Remember that Big Brother-esque facial recognition software the FBI has been developing for a few years? It’s finally ready to go.
The FBI announced yesterday that its Next Generation Identification (NGI) system is now fully operational, the Verge reports. Among other features detailed here, NGI features the oft-fear-inducing Interstate Photo System (IPS), which stores millions of citizens’ photographs, and is designed to help law enforcement pair names and faces associated with criminal activity.
As per the release,
The IPS facial recognition service will provide the nation’s law enforcement community with an investigative tool that provides an image-searching capability of photographs associated with criminal identities. This effort is a significant step forward for the criminal justice community in utilizing biometrics as an investigative enabler.

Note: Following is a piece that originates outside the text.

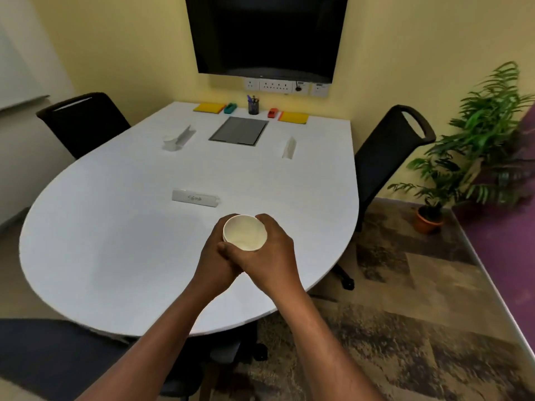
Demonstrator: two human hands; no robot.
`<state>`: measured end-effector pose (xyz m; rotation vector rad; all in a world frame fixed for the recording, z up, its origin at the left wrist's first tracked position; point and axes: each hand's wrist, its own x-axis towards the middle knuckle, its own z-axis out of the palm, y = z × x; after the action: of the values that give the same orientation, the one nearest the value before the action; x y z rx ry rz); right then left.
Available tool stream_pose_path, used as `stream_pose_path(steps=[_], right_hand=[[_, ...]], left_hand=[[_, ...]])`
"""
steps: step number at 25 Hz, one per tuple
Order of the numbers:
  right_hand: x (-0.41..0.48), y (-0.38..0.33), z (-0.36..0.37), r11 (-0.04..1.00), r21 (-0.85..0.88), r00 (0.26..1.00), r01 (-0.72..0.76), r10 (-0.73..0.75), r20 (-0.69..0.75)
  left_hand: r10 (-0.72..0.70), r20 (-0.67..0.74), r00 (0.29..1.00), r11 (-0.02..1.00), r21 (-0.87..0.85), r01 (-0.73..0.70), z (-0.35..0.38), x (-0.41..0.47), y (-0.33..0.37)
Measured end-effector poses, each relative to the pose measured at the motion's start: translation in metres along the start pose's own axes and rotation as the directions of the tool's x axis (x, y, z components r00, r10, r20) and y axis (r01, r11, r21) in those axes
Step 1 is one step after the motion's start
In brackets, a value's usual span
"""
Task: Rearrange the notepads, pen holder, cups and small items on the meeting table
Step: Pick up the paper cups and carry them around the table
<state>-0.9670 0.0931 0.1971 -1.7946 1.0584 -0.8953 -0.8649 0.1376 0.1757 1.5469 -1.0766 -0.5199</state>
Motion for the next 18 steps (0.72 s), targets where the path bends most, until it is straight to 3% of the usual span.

The FBI says NGI will ultimately replace its Integrated Automated Fingerprint Identification System (IAFIS), the fingerprint and criminal history database it’s been using since 1999.
If you’re creeped out by the prospect of law enforcement using facial recognition, you probably won’t be thrilled to know the FBI isn’t the only group using it — or planning on using it. As we reported last summer, the Department of Homeland Security is also working on the Biometric Optical Surveillance System, or BOSS, which would match faces in a crowd to names on a watch list.
If it soothes your fears at all, the Verge notes that the FBI’s system isn’t believed to have a stellar success rate. When a face is inputted into the system, NGI reportedly offers 50 different possible candidates, and there’s only an 85 percent chance that the suspect’s name will actually be on the list.
Whatever the case, looks like now might be a great time to break out your insanely creepy anti-facial-recognition mask.